I watched the parade at ringside talking with a farmer from the hills above my old home village of Llangadog.  We discussed each tractor and each implement and we discussed the economics of the modern era.  The parade ended with a huge computer controlled John Deere with a massive 30 ft / 10 metres cutting width on front mounted mowers, in all the capital cost of that unit topped £300,000.  My fellow watcher and I pondered the viability of farming, especially small scale pastoralism of the Welsh uplands, whilst the cutting and storing of grass reaches such astronomical cost.  If nothing else the parade of the old tractors and implements demonstrated the place agriculture holds in the technological and industrial economy.  However, the over-capitalisation of farming as well as the inexorable rise of land prices, is a dangerous and fragile backdrop in a world staggering from one environmental and monetary crisis to another.

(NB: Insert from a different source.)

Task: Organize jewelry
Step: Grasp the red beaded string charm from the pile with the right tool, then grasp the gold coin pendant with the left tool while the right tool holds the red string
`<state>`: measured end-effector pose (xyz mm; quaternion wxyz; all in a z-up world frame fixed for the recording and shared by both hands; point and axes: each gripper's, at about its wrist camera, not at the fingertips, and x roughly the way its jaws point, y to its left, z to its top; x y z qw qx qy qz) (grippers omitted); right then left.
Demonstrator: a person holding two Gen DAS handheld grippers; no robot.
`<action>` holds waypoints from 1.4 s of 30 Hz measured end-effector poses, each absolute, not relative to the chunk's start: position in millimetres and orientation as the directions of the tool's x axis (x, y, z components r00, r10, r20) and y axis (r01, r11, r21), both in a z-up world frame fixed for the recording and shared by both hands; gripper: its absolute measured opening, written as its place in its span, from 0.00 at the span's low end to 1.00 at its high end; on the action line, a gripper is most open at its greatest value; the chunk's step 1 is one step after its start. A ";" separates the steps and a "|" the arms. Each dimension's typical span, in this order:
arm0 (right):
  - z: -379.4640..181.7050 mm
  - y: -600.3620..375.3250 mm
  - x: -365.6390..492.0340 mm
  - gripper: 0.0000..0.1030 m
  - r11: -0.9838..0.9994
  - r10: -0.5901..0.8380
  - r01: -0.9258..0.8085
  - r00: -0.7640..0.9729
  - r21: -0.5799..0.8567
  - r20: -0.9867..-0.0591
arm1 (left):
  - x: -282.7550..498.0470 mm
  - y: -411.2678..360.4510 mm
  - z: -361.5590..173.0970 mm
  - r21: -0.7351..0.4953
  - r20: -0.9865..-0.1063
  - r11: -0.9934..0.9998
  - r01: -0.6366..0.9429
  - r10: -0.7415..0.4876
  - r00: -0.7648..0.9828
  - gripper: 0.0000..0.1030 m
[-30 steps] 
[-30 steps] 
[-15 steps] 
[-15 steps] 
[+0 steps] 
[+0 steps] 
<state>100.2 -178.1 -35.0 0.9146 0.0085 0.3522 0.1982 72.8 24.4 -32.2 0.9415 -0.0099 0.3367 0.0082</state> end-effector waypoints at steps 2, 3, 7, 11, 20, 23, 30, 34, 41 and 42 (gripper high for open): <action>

The star attraction was the riding of the Cossacks.  I’m not a horse person as such but even when I did ride I’m sure I stayed in the saddle longer than these guys.  They galloped flat-out the length of the main ring, along the front of the grandstand, but all of them fell off and had to clamber back on, some of them half fell off and hung frighteningly off to the side almost hitting the posts.  Eventually they decided it was safer to stand on the back of the horse, ultimately choosing to all stand on the same horse, clearly room was at a premium forcing them to stand on each others shoulders…. Mad, scary, exhilarating, impressive; the Cossack tricks and horsemanship, learned apparently as part of training for cavalry war, thrilled the crowd each day.  For me, the more leisurely plod of the horse pulling the old gambo brought a much wider grin.

A touch of summer at last, and yes, I did do some walling, or more accurately some brick-laying.  I also led a guided walk through a part of the picturesque Elan valley.  More on those events in the next post, as well as some exciting news on an overdue arrival at my little homestead !

For now, the Five Rings are occupying my mind, my every waking hour actually.  I just love the excitement, the passion, the pathos even.  Swimming and rowing have always been my favourite, cycling is now up there with them and now the track and field events have begun.  The two rings of the Royal Welsh Show entertained and impressed, the London Olympic rings will raise my heart rate for the next week or so.  Do you know, I may even up and go, just to walk in the Olympic  Park will be worth it.  Besides, I have daughters who have already been, now that can’t be right can it !

Bike, Jack and Usane

A little offspring of mine supporting the cycling team as she heads for the Beach Volleyball at Horseguards. Just you wait !!